Per questo, le Indicazioni Nazionali tornano più volte sull’oralità, sia quando precisano che la scuola “crea favorevoli condizioni di ascolto e di espressione tra coetanei”, sia quando sottolineano che “la pratica delle abilità linguistiche orali nella comunità scolastica passa attraverso la […] predisposizione di ambienti sociali di apprendimento idonei al dialogo, all’interazione…”

A ben guardare tutte le Indicazioni Nazionali sono infatti un cantiere della parola (Convegno per i 50 anni del Giscel, 1° giugno 2023 – Roma), un’officina pensata per l’educazione alla cittadinanza, delineata da termini strategici come “parola”, “conversazione”, “dialogo”, “confronto”, “opinione”, “discorso”. Non esiste una sola pagina di quel documento in cui non si valorizzi l’enorme potere della parola perché le parole sono importanti. Chi ne possiede poche spesso rimane ai margini della vita sociale; e quando non riesce a farsi capire, potrebbe a volte trasformare in violenza l’incapacità di dare nomi alle emozioni e ai sentimenti. Vediamo quotidianamente quanto la parola sia usata in modo improprio, offensivo e distorto, e quanto nella scena politica, da ogni parte, la lingua sia impoverita e manipolata, piegata alla banalizzazione dei significati, ridotta nelle sfumature.

Perciò la scuola è chiamata a farsi carico di un urgente problema etico e civile che già le Dieci Tesi dell’educazione linguistica avevano individuato nel lontano 1975, ma che si ripresenta ora con maggiore urgenza. In quegli anni, la prima Tesi rappresentava un’apertura rivoluzionaria a un approccio funzionale della lingua e mostrava la centralità dell’educazione linguistica. Oggi, la presenza invasiva dei nuovi strumenti di comunicazione, le sfide dell’IA e i conflitti mondiali ci spingono a rivalutare la parola come mezzo di conoscenza, di incontro con l’altro e di argomentazione motivata. Inoltre la ripetuta violazione delle regole della comunicazione ci impone di insegnare ai bambini le regole di un parlato rispettoso; le frequenti condizioni di disagio degli adolescenti ci chiedono di esplicitare in parole i sentimenti della loro solitudine esistenziale. Infine la complessità sociale ci suggerisce di porre particolare attenzione alla parola dialogata, soprattutto dove compaiono nuove sacche di povertà, non solo nelle periferie urbane ma anche in luoghi fino ad ora impensabili. Infatti non esistono solo le povertà educative del Sud, ma esistono altre forme di esclusione sociale, molto diffuse: dalle periferie di ogni città alle aree interne e presenti anche in retroterra familiari drammatici, sparsi nelle varie regioni, che costringono all’emarginazione o che creano nuove fragilità. Esistono sempre più bambini “difficili”, taciturni, problematici, per i quali il possesso della lingua italiana è un potente antidoto al semianalfabetismo che li condannerebbe alla passività, al silenzio, all’esclusione.
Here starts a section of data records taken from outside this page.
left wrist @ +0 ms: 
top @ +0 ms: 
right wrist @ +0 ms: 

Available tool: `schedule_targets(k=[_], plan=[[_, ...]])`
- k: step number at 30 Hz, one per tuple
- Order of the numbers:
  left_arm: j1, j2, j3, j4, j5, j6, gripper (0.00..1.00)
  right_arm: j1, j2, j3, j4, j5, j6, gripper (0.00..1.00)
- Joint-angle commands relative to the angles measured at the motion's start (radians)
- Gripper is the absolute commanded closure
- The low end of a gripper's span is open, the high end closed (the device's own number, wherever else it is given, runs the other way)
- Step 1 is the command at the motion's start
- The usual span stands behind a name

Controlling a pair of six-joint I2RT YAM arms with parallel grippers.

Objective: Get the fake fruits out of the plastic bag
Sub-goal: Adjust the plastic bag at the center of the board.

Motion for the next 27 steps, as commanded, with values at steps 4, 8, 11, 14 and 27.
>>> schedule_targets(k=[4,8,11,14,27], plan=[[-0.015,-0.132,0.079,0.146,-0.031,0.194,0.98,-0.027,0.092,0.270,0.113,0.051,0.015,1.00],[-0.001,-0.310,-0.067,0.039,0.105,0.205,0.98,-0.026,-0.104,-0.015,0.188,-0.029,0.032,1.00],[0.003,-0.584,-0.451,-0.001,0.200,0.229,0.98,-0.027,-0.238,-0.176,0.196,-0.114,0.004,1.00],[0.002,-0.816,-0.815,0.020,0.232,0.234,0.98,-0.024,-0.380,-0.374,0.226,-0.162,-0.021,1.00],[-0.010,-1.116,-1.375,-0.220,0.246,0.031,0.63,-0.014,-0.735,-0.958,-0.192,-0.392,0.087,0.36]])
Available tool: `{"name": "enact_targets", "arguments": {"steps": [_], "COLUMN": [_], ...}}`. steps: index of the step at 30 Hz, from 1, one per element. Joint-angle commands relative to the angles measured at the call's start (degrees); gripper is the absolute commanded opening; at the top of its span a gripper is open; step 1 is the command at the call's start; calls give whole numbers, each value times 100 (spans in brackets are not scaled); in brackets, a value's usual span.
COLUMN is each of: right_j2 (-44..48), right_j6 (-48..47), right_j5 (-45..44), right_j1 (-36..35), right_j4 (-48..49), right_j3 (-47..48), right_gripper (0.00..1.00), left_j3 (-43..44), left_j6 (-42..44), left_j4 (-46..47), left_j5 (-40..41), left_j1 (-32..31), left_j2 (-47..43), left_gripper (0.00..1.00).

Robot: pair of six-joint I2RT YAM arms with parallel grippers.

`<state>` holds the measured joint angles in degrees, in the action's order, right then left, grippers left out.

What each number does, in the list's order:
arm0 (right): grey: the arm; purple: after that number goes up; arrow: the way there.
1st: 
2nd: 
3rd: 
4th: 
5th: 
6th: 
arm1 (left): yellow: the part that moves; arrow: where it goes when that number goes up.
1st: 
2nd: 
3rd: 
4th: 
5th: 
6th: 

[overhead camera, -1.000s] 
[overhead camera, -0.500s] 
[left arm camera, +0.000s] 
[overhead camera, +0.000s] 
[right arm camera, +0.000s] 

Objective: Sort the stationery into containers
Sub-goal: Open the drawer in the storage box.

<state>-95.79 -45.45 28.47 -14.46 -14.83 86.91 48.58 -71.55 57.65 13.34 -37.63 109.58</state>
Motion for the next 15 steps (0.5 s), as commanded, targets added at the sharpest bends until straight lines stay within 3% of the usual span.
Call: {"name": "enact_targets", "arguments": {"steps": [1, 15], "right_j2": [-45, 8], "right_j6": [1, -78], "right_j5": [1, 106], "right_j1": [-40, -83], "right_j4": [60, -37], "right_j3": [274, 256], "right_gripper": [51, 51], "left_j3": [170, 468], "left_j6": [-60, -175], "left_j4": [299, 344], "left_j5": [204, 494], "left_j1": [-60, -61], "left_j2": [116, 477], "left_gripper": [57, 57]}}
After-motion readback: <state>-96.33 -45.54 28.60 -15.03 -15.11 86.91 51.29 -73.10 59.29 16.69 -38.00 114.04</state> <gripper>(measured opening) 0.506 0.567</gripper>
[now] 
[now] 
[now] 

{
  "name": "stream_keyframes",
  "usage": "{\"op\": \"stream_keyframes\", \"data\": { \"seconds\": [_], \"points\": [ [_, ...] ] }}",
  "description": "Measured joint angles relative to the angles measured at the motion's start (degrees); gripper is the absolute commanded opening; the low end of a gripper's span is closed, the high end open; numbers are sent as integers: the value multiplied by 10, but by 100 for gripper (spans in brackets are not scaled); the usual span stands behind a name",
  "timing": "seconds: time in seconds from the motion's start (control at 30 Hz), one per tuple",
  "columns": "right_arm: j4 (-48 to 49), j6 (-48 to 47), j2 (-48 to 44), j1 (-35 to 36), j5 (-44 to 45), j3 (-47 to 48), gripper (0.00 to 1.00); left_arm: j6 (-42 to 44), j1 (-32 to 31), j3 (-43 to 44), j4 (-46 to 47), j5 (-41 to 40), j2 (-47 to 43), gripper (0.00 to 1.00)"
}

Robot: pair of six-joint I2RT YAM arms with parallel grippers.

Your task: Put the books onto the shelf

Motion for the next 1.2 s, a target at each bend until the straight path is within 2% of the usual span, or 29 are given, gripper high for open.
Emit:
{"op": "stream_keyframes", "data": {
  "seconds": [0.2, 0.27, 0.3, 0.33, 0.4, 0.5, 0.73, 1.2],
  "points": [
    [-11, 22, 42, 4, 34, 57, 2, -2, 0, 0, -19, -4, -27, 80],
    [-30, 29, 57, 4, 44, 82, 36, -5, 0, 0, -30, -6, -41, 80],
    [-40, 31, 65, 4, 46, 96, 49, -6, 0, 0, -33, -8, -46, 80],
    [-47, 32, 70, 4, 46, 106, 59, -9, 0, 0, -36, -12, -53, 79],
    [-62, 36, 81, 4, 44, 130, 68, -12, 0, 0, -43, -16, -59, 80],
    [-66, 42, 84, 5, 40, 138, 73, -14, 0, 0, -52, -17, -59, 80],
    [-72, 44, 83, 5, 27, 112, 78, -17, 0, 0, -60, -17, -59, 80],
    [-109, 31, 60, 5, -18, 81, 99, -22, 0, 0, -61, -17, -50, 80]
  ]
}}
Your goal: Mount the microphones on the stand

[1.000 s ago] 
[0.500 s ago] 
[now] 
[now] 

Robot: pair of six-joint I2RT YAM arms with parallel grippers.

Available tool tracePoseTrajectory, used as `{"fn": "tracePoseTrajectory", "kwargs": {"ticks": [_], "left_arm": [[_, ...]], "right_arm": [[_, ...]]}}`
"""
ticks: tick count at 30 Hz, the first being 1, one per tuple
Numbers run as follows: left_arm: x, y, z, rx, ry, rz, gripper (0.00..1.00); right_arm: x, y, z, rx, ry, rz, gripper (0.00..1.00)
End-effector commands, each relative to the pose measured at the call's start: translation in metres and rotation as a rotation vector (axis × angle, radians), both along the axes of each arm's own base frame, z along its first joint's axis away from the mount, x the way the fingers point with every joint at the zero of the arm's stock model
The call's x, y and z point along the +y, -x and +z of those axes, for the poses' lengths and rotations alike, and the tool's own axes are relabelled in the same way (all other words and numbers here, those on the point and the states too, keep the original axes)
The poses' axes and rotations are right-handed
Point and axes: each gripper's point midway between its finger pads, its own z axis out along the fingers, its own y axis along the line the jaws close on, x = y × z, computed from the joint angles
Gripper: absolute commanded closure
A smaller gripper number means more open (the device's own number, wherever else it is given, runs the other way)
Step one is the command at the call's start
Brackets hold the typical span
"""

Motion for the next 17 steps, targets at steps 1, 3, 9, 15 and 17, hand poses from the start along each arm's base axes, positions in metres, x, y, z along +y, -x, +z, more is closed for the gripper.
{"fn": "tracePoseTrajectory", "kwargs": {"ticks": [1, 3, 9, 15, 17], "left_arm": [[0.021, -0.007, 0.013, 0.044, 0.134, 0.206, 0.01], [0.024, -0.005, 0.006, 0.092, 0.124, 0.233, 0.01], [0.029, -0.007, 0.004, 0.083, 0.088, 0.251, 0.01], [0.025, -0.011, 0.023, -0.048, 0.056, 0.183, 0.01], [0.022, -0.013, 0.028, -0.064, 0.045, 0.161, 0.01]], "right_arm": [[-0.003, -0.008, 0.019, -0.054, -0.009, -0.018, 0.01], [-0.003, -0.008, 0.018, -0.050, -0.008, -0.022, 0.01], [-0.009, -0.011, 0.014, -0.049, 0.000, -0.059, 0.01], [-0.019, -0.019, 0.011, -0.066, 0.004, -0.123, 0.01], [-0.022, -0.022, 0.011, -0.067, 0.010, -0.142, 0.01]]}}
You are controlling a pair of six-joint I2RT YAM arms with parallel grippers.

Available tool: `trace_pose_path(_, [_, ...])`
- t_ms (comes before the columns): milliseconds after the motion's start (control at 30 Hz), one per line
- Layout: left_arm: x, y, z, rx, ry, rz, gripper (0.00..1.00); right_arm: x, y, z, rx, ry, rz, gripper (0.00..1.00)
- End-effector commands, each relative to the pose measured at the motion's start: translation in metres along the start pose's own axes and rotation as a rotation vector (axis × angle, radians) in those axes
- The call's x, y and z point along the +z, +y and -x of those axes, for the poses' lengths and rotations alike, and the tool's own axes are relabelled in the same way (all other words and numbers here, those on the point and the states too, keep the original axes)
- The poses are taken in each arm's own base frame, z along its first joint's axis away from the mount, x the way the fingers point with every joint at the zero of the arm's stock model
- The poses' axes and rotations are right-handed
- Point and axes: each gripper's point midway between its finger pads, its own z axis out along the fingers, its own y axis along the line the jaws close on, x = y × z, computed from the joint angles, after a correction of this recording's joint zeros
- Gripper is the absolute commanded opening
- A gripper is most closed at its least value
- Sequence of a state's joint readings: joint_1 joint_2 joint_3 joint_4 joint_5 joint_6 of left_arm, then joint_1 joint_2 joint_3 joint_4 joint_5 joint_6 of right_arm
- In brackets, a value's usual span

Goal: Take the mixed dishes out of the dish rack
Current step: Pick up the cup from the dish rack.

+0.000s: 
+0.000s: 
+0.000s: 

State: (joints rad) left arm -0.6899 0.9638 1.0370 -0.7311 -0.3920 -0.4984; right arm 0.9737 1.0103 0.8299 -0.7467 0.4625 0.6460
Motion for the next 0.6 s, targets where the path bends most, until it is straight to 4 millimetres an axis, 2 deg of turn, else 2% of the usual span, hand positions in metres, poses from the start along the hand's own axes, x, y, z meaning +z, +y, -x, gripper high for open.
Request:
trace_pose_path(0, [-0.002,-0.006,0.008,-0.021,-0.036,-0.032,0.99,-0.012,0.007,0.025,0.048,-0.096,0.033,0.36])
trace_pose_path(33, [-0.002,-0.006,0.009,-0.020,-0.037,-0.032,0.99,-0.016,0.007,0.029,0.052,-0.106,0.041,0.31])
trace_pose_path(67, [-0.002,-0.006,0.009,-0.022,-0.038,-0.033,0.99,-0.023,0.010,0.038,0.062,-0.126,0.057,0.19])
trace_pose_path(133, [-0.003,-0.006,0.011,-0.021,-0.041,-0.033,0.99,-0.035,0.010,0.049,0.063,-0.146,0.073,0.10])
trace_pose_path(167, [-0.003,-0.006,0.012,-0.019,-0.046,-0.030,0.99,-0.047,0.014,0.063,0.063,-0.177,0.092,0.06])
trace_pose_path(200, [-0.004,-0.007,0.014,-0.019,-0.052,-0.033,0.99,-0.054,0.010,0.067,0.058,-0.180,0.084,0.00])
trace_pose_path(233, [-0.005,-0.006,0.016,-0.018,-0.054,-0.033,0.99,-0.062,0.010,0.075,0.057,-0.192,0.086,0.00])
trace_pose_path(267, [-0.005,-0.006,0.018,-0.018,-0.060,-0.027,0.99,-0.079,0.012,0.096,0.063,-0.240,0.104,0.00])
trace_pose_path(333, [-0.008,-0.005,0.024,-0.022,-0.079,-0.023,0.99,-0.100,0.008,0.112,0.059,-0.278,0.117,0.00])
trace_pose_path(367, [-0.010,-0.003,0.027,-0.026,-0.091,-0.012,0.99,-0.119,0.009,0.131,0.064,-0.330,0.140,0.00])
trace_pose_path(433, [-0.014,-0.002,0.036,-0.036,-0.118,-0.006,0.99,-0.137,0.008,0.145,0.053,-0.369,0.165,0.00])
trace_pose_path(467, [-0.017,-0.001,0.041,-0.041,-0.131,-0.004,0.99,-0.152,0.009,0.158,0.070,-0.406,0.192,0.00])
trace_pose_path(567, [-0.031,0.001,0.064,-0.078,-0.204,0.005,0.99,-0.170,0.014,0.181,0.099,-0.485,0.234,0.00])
Ci auguriamo dunque che il ministro Valditara non consideri “troppa roba” un documento che rappresenta un’esortazione civile, articolato con sapienza per ogni apprendimento di base necessario, un testo la cui ambizione è quella di delineare proprio l’idea di una cittadinanza italiana in “linea con la società moderna” e, dunque un’idea complessa perché contempla le uguaglianze e le differenze, le contraddizioni e la riflessività del pensiero che si traduce in parola.